Accuracy Talks Straight #3 – Start-up stories
On 21 October 2021, Amiral Technologies announced its first round of fundraising totalling €2.8m. This represents an initial success for the start-up, founded in 2018 in Grenoble on the basis of an observation shared by numerous industrial players: how can we reliably predict breakdowns?
A spin-off of the CNRS, Amiral Technologies is based on almost 10 years of university research in artificial intelligence and automation & control theory. The company has successfully developed disruptive technology: from sensors installed on machines, detecting physical signals such as electric current, vibrations or humidity, algorithms make it possible to generate general health indicators for the equipment. These health indicators are then interpreted by unsupervised machine learning algorithms. They make it possible to identify the causes of breakdowns most likely to take place.
Unlike the majority of other solutions on the market, this solution (named DiagFit), which makes use of machine learning, does not require the history of breakdowns identified on a piece of equipment to be able to use artificial intelligence. Indeed, the algorithm is adapted to a specific use case in order to define a normalised functioning environment for the equipment.

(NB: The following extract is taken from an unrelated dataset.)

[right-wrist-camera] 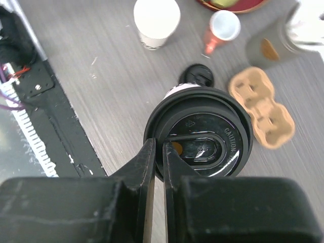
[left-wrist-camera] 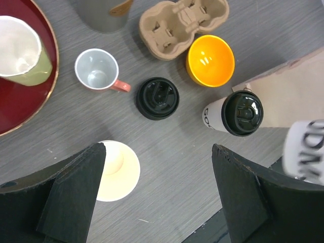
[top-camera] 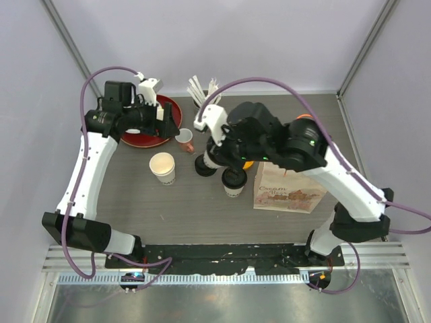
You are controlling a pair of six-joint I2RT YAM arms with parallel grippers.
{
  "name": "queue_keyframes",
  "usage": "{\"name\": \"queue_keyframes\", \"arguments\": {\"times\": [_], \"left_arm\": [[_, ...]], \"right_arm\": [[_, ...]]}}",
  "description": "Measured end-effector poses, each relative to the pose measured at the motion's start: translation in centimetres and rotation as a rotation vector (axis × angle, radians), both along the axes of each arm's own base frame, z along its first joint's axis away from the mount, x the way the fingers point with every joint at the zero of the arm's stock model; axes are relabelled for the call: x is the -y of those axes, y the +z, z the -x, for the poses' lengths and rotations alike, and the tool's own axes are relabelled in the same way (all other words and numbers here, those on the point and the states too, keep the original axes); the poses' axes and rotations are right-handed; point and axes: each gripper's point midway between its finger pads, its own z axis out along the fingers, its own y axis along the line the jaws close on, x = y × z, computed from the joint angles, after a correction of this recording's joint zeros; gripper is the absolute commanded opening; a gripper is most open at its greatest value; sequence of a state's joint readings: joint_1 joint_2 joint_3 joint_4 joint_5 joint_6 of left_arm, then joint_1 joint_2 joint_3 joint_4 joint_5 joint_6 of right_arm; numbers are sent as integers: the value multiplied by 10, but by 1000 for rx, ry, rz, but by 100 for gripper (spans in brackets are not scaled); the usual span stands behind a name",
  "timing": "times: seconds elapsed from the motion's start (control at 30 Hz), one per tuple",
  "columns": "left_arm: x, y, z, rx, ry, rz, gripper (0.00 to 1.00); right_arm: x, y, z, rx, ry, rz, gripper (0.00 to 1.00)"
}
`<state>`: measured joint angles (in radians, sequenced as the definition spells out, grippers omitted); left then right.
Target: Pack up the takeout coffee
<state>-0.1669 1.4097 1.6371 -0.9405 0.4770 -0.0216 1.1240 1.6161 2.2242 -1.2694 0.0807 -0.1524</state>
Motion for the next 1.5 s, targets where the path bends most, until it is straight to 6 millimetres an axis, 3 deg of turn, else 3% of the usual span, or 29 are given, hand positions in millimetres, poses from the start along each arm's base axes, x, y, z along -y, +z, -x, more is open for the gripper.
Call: {"name": "queue_keyframes", "arguments": {"times": [0.47,0.6,0.77,0.87,0.97,1.03,1.07,1.27,1.5], "left_arm": [[74,-4,34,-13,-208,4,89],[106,1,40,-16,-278,9,89],[161,26,52,24,-383,55,89],[204,45,54,66,-443,86,88],[251,52,49,99,-489,102,85],[275,46,43,108,-504,98,82],[304,24,36,95,-519,72,78],[318,-23,35,33,-526,-19,67],[316,-42,40,6,-529,-66,34]], "right_arm": [[132,76,-6,94,-542,-264,1],[172,91,-3,130,-655,-347,1],[213,103,2,165,-764,-430,1],[219,103,1,172,-797,-439,1],[207,94,-8,174,-814,-388,1],[200,89,-14,176,-824,-359,1],[190,73,-25,174,-843,-283,1],[200,48,-41,162,-903,-179,1],[217,37,-51,146,-933,-116,1]]}}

More precise, quicker, and independent of the sensors themselves, the technology is already in use with SMEs and mid-sized businesses, as well as with large industrial groups such as Valéo, Airbus, Daher, Vinci and Thales.
The predictive maintenance market benefits from sustained growth dynamics, driven by an industrial base equipped with more and more sensors, a need to optimise inventories of spare parts and, of course, a greater need to avoid any costly shutdown in the production chain.
Amiral Technologies now aims to become the top supplier for the European market. The fundraising will enable it to strengthen its technical and commercial team, as well as to accelerate the development of DiagFit and its scientific and technological research.